“Then you are that young officer who brought the abandoned craft over the reef at flood tide, and sailed her safely into the harbor?”

“Yes, sir.”

“Do you know, young man, such a thing has only been done once before, and that was ten years ago? Why, the whole town is talking about it!”

“No, sir, I didn’t know it,” I declared. “There was nothing about the feat for them to be amazed over. Anyone left on the brig would have done just as I did.”

He shook his head in dissent, and then continued:

“Tell me how you had offended your Captain so as to lead him to so far forget his conduct as an officer as to desert you in a time of danger.”

I told him briefly the reason for Captain Weston’s wrath.

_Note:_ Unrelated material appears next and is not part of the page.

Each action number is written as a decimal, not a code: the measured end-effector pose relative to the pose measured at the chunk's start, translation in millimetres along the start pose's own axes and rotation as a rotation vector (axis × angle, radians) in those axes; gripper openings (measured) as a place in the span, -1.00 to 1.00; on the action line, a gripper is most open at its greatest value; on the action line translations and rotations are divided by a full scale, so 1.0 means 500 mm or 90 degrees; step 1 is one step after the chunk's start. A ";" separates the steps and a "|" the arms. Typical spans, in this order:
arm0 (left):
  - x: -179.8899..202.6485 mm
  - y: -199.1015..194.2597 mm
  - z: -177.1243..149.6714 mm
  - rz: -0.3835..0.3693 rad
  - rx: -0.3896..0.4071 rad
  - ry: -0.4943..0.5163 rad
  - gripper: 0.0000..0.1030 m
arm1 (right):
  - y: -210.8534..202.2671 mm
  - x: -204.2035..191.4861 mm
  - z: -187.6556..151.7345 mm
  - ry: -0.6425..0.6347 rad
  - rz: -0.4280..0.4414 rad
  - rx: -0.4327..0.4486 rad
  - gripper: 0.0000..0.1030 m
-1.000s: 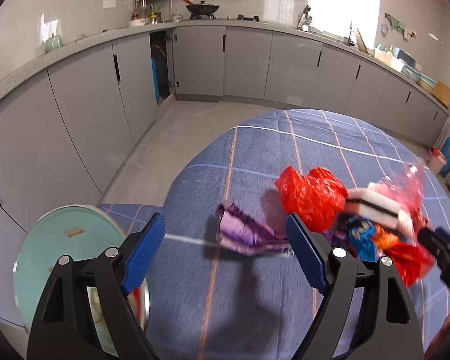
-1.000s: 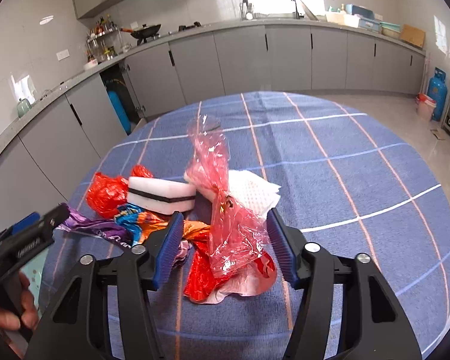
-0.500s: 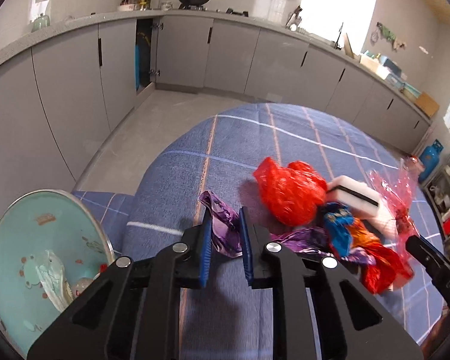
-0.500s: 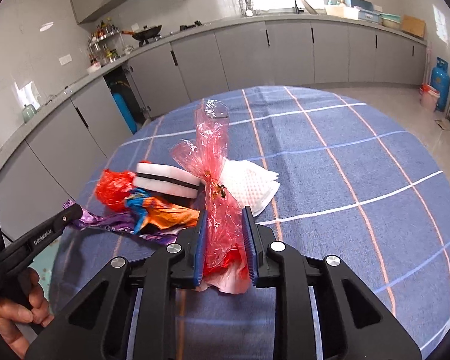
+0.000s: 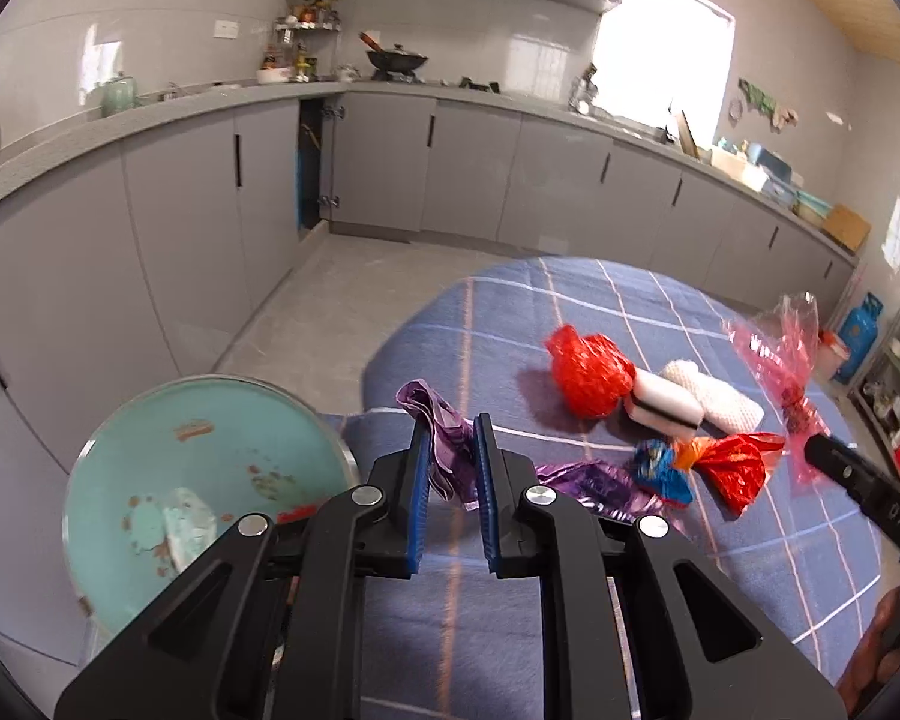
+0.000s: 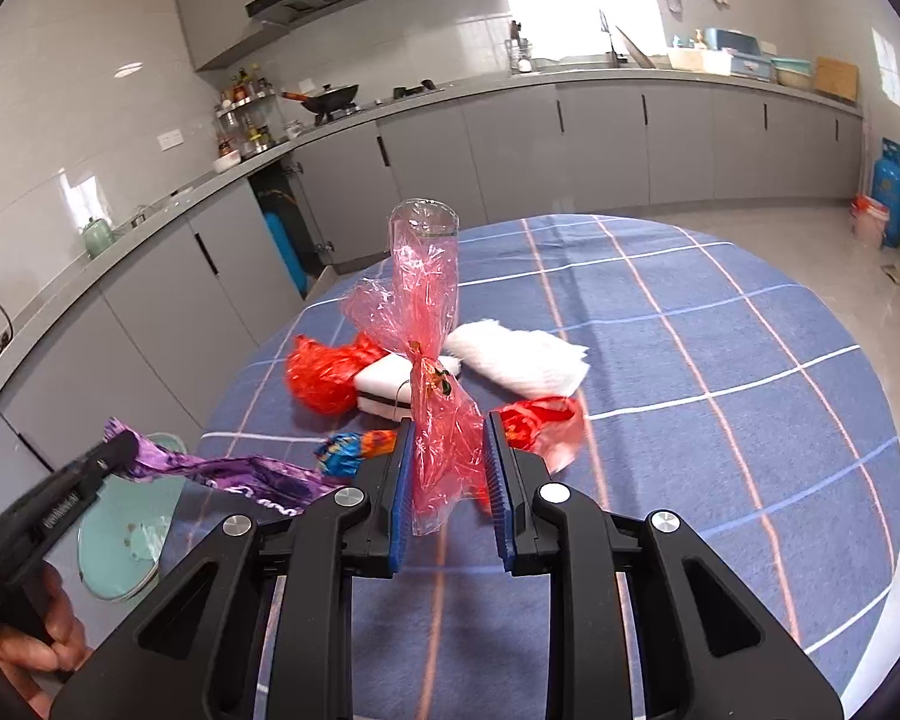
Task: Collect trash
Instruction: 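Carry the pink bag and purple wrapper over the teal bin and open both tools, then move both tools back toward the remaining trash on the table, then grasp the orange-red plastic bag with the right tool while the left tool grasps the red bag, then carry the orange-red bag and red bag over the teal bin with both tools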
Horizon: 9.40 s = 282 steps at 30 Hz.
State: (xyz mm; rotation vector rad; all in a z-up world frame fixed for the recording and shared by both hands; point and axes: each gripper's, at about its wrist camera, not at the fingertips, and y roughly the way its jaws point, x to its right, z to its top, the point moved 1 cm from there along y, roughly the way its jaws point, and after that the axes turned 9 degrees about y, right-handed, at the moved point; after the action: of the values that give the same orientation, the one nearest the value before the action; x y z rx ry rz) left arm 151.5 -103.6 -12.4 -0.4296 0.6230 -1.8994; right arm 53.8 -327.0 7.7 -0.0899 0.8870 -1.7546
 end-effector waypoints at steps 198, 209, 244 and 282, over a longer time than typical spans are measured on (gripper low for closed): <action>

“I won’t attempt to justify you here for disobeying the command of a superior officer, even if he was clearly in the wrong. Sometimes it is not a safe thing to do. Of two evils you must choose the least, letting another be responsible for his own mistake,” he remarked with a smile, when I was done. “But I now understand what you meant yesterday morning by protesting you had not come over to the ship with any intention of enlisting. The whole thing was a dastardly trick on the part of your captain which he played partly that he might gratify his feeling of resentment towards you, but more because he dare not face his owners with the report that you had saved a vessel which he had himself abandoned. With you out of the way he can make any report he pleases.”

This was a new view of the matter to me, but I could readily see now it might have been the chief cause of Captain Weston’s action, so I nodded my head in token of the fact that I accepted his explanation. Then the commander continued:

“It must have seemed hard to you to be thrust in an instant out of the cabin into the forecastle.”